┌────────

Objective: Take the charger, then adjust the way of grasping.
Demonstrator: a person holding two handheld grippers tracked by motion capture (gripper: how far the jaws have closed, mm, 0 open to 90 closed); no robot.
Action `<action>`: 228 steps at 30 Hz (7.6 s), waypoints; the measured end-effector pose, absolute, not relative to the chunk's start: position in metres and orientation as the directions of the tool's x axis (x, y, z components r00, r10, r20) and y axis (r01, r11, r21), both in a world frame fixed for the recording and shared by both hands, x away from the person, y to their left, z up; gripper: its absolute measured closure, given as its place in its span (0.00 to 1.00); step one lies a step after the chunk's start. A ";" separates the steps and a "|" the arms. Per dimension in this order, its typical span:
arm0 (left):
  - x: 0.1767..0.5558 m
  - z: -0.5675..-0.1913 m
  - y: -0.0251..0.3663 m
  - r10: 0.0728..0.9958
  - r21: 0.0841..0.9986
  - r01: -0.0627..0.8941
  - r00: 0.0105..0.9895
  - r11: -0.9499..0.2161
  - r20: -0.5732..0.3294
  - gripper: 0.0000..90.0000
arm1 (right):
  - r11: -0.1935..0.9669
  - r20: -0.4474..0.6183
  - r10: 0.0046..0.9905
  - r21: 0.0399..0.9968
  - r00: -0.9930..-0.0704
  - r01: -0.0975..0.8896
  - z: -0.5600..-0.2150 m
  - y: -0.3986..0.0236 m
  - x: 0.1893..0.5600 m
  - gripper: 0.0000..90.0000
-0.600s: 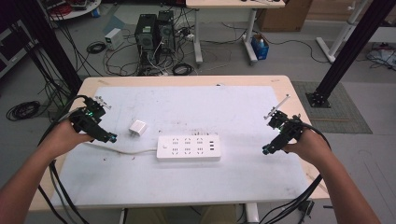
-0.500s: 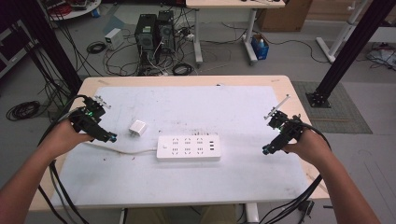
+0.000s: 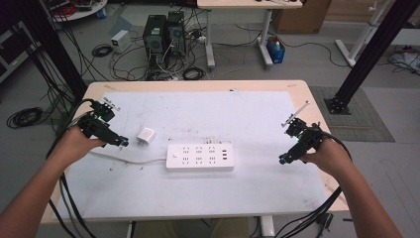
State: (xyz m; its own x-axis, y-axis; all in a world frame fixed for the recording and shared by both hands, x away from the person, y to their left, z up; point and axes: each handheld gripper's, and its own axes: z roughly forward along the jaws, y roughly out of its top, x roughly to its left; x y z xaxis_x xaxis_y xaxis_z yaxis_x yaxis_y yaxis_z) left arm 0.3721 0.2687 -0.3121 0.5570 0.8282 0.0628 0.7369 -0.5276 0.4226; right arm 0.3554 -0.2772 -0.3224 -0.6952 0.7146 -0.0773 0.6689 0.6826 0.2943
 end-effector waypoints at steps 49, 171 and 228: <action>0.441 -0.399 0.221 0.912 0.442 0.812 0.410 -0.380 0.031 0.16 | 0.686 -0.072 0.714 0.268 -0.696 0.676 -0.331 -0.271 0.362 0.01; 0.345 -0.320 0.142 0.343 0.748 0.169 0.935 -0.642 0.083 0.47 | 0.487 0.129 0.748 0.561 -0.651 0.670 -0.316 -0.241 0.331 0.01; 0.345 -0.340 0.052 0.153 0.820 -0.009 0.981 -0.572 0.118 0.47 | 0.198 0.668 0.577 0.442 -0.469 0.875 -0.323 -0.176 0.359 0.05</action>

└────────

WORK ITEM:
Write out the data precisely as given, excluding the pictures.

RESULT FOR THIS EXERCISE:
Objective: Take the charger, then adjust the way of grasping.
Demonstrator: a person holding two handheld grippers tracked by motion capture (gripper: how far the jaws have closed, mm, 0 open to 90 closed); no robot.
Action `<action>`: 228 steps at 30 Hz (7.6 s), waypoints; the measured end-effector pose, absolute, not relative to the chunk's start: position in metres and orientation as the directions of the tool's x axis (x, y, z components r00, r10, r20) and y axis (r01, r11, r21), both in a world frame fixed for the recording and shared by both hands, x away from the person, y to their left, z up; gripper: its absolute measured closure, given as its place in its span (0.00 to 1.00); step one lies a step after the chunk's start. A ";" separates the steps and a "|" the arms. Per dimension in this order, its typical span:
arm0 (left):
  - x: 0.1767..0.5558 m
  - z: -0.5675..-0.1913 m
  - y: -0.0251..0.3663 m
  - r10: 0.0728..0.9958
  - r21: 0.0841..0.9986
  - r01: -0.0627..0.8941
  - r00: 0.0105..0.9895
  - r11: -0.9499..0.2161
  - r20: -0.5732..0.3294
  - gripper: 0.0000..90.0000
arm1 (right):
  - r11: -0.1935..0.9669
  - r20: -0.4474..0.6183
  - r10: 0.0046..0.9905
  - r21: 0.0399..0.9968
  - r00: -0.9930..-0.0704
  - r01: -0.0975..0.8896
  - z: -0.5600..-0.2150 m
  - y: -0.3986..0.0236 m
  - x: 0.1893..0.5600 m
  - gripper: 0.0000..90.0000
-0.600s: 
-0.500s: 
+0.000s: 
State: (xyz m; its own x-axis, y-axis; all in a world frame fixed for the recording and shared by both hands, x away from the person, y to their left, z up; point and axes: each handheld gripper's, and its own axes: z roughly forward along the jaws, y roughly out of its top, x roughly to its left; x y z xaxis_x xaxis_y xaxis_z yaxis_x yaxis_y yaxis_z) left arm 0.3721 0.2687 -0.3121 0.5570 0.8282 0.0628 0.7369 -0.5276 0.4226; right arm 0.3554 -0.2772 -0.3224 -0.6952 0.7146 -0.0773 0.6689 0.6826 0.2943
 end-effector waypoints at steps 49, 171 and 228: <action>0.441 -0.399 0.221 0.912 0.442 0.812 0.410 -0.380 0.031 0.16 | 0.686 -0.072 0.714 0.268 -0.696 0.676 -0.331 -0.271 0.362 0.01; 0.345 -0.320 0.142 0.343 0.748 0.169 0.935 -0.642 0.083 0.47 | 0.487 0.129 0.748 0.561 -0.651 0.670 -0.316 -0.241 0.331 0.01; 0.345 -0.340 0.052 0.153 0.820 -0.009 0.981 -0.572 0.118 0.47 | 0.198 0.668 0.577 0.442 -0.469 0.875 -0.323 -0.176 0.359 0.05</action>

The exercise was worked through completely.